[Items from a data source]
# # # #
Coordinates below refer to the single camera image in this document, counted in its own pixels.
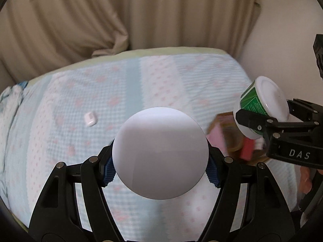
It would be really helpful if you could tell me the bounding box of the red rectangular box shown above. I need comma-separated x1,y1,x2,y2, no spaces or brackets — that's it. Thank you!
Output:
240,137,254,161

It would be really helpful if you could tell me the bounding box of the crumpled light blue quilt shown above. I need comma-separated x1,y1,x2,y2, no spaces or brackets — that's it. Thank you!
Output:
0,84,26,123

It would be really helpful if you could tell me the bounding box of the white earbuds case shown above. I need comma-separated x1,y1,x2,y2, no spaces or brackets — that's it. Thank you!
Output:
84,111,96,126

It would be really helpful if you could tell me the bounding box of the green jar with white lid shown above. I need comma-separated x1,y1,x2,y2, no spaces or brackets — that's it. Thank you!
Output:
233,76,290,140

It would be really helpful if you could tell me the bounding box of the pink cardboard box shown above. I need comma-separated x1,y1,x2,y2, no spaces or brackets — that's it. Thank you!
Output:
206,111,270,163

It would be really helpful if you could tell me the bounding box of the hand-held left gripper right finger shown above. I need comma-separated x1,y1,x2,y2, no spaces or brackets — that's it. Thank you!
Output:
202,145,296,242

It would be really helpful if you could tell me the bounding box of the person's right hand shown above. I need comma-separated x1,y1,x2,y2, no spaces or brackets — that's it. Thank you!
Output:
300,168,315,195

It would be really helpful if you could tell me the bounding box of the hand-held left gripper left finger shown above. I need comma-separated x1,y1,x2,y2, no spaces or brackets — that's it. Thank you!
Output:
29,146,127,242

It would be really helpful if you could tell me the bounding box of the beige curtain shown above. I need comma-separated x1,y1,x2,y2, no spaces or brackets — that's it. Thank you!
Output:
111,0,261,57
0,0,130,86

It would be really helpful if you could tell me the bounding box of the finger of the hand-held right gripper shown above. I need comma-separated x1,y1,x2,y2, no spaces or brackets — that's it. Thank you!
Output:
235,109,278,139
287,99,320,125

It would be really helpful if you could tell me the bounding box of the blue pink printed blanket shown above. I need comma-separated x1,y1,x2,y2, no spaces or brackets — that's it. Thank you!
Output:
0,52,299,232

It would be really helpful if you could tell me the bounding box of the white round jar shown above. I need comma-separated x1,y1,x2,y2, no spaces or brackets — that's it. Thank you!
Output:
112,107,209,200
# # # #
# [TRY IT]
Retype every entry verbatim and exclude the pictures from the copy.

# [YOUR SOLUTION]
Coordinates below refer to the single camera image in this document, counted in its own pixels.
It would be really helpful if you could tell me the bounding box of the red rectangular box shown above. I need comma-separated x1,y1,x2,y2, no spaces or brackets — that's it. Thank you!
Output:
240,137,254,161

It would be really helpful if you could tell me the bounding box of the crumpled light blue quilt shown above. I need comma-separated x1,y1,x2,y2, no spaces or brackets — that's it. Thank you!
Output:
0,84,26,123

It would be really helpful if you could tell me the bounding box of the white earbuds case shown above. I need comma-separated x1,y1,x2,y2, no spaces or brackets — that's it. Thank you!
Output:
84,111,96,126

It would be really helpful if you could tell me the bounding box of the green jar with white lid shown above. I need comma-separated x1,y1,x2,y2, no spaces or brackets — that's it. Thank you!
Output:
233,76,290,140

It would be really helpful if you could tell me the bounding box of the pink cardboard box shown above. I need comma-separated x1,y1,x2,y2, no spaces or brackets — that's it. Thank you!
Output:
206,111,270,163

It would be really helpful if you could tell me the bounding box of the hand-held left gripper right finger shown above. I need comma-separated x1,y1,x2,y2, no spaces or brackets — that's it. Thank you!
Output:
202,145,296,242

It would be really helpful if you could tell me the bounding box of the person's right hand shown above. I need comma-separated x1,y1,x2,y2, no spaces or brackets — that's it. Thank you!
Output:
300,168,315,195

It would be really helpful if you could tell me the bounding box of the hand-held left gripper left finger shown above. I need comma-separated x1,y1,x2,y2, no spaces or brackets — that's it. Thank you!
Output:
29,146,127,242

It would be really helpful if you could tell me the bounding box of the beige curtain shown above. I need comma-separated x1,y1,x2,y2, no spaces or brackets — that's it. Thank you!
Output:
111,0,261,57
0,0,130,86

It would be really helpful if you could tell me the bounding box of the finger of the hand-held right gripper shown above. I need comma-separated x1,y1,x2,y2, no spaces or brackets — that's it. Thank you!
Output:
235,109,278,139
287,99,320,125

It would be really helpful if you could tell me the bounding box of the blue pink printed blanket shown above. I need comma-separated x1,y1,x2,y2, no spaces or brackets — that's it. Thank you!
Output:
0,52,299,232

It would be really helpful if you could tell me the bounding box of the white round jar shown above. I need comma-separated x1,y1,x2,y2, no spaces or brackets — that's it. Thank you!
Output:
112,107,209,200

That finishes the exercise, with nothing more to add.